_What you have to do_
Note on the material below: return exactly the lines from the line that holds "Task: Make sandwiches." through the line that holds "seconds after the", and leave out each picture.

(Records for this task)

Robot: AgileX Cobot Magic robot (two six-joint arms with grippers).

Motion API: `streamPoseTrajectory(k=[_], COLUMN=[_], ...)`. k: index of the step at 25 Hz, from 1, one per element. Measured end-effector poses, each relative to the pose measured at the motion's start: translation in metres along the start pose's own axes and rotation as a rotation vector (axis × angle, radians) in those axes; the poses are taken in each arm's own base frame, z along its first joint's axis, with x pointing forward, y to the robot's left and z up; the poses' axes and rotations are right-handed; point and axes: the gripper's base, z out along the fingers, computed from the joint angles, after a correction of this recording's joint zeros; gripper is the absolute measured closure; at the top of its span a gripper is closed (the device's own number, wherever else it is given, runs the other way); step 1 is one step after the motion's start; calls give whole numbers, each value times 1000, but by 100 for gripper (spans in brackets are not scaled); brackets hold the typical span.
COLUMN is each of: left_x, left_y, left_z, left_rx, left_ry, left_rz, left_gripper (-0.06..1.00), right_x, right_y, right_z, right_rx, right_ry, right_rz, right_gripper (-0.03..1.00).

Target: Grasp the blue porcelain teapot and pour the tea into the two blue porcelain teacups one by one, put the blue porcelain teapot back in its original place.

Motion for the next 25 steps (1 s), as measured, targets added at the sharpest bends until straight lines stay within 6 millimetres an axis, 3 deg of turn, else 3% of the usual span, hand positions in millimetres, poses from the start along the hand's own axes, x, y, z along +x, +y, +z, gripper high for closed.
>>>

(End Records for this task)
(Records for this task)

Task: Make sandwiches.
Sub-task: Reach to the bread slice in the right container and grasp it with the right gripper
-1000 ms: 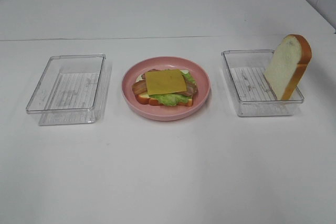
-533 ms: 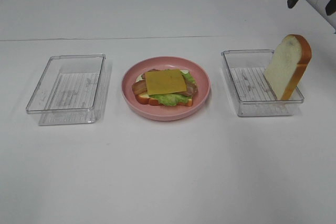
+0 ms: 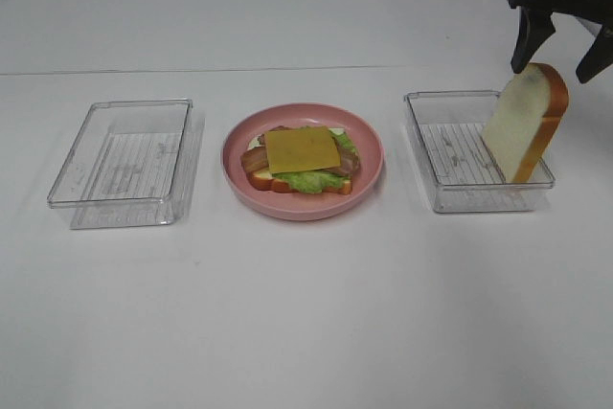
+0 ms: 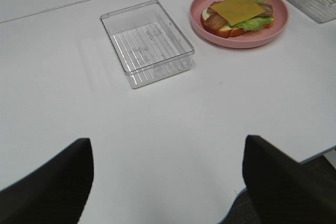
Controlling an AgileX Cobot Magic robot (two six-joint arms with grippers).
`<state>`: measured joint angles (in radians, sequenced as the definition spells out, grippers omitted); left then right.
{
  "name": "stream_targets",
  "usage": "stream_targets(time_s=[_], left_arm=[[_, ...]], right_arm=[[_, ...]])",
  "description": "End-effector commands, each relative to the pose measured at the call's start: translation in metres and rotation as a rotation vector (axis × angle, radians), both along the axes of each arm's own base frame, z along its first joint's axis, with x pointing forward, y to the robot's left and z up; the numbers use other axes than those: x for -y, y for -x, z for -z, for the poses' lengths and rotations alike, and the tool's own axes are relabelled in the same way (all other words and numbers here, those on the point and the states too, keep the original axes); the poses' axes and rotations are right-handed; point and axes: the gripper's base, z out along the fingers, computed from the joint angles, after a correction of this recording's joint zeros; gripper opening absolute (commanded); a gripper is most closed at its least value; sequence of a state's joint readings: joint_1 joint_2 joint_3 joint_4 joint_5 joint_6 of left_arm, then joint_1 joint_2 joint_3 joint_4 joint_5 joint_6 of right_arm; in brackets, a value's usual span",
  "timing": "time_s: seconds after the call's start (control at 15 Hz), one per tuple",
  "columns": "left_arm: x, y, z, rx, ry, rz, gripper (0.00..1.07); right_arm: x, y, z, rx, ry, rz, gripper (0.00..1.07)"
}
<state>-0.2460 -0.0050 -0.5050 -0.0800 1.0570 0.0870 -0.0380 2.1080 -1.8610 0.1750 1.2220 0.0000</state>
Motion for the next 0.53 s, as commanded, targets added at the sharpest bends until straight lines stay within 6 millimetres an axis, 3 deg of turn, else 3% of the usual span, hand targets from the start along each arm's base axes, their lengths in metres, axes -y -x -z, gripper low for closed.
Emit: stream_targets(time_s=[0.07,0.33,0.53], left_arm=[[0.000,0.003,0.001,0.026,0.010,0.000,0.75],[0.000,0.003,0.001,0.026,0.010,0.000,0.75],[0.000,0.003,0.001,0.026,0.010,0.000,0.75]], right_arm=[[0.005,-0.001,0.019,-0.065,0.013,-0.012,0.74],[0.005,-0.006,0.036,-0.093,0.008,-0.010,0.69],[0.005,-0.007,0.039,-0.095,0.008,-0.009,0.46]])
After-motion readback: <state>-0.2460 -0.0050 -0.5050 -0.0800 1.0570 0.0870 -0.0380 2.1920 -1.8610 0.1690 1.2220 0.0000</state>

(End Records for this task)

_Completed task_
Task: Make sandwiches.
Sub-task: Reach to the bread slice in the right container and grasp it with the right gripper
-1000 ms: 
-533 ms: 
+0 ms: 
+0 ms: 
Controlling an AgileX Cobot Magic robot (two six-joint arms with grippers).
`<state>`: measured joint angles (in radians, sequenced as the definition spells out, grippers omitted); left then right.
{
  "name": "stream_targets",
  "usage": "stream_targets(time_s=[_], left_arm=[[_, ...]], right_arm=[[_, ...]])",
  "description": "End-effector commands, each relative to the pose measured at the call's start: translation in metres and rotation as a rotation vector (axis × angle, radians), both along the axes of each arm's own base frame, z along its first joint's axis, with x pointing forward, y to the robot's left and z up; the numbers use other axes than those: x for -y, y for -x, z for -z, for the poses' lengths and rotations alike, and the tool's own axes are relabelled in the same way (all other words and numbers here, those on the point and the states too, keep the original axes); the poses' axes and rotations are right-handed; point and axes: the gripper's base, z out along the fingers, computed from the joint angles, after a correction of this recording's joint zeros; gripper opening absolute (commanded); a gripper is most closed at its least value; sequence of a state's joint readings: joint_1 joint_2 joint_3 joint_4 joint_5 joint_6 of left_arm, then joint_1 joint_2 joint_3 joint_4 joint_5 joint_6 of right_arm; in brackets, a value's usual span",
  "timing": "time_s: seconds after the call's start (control at 15 Hz), one per tuple",

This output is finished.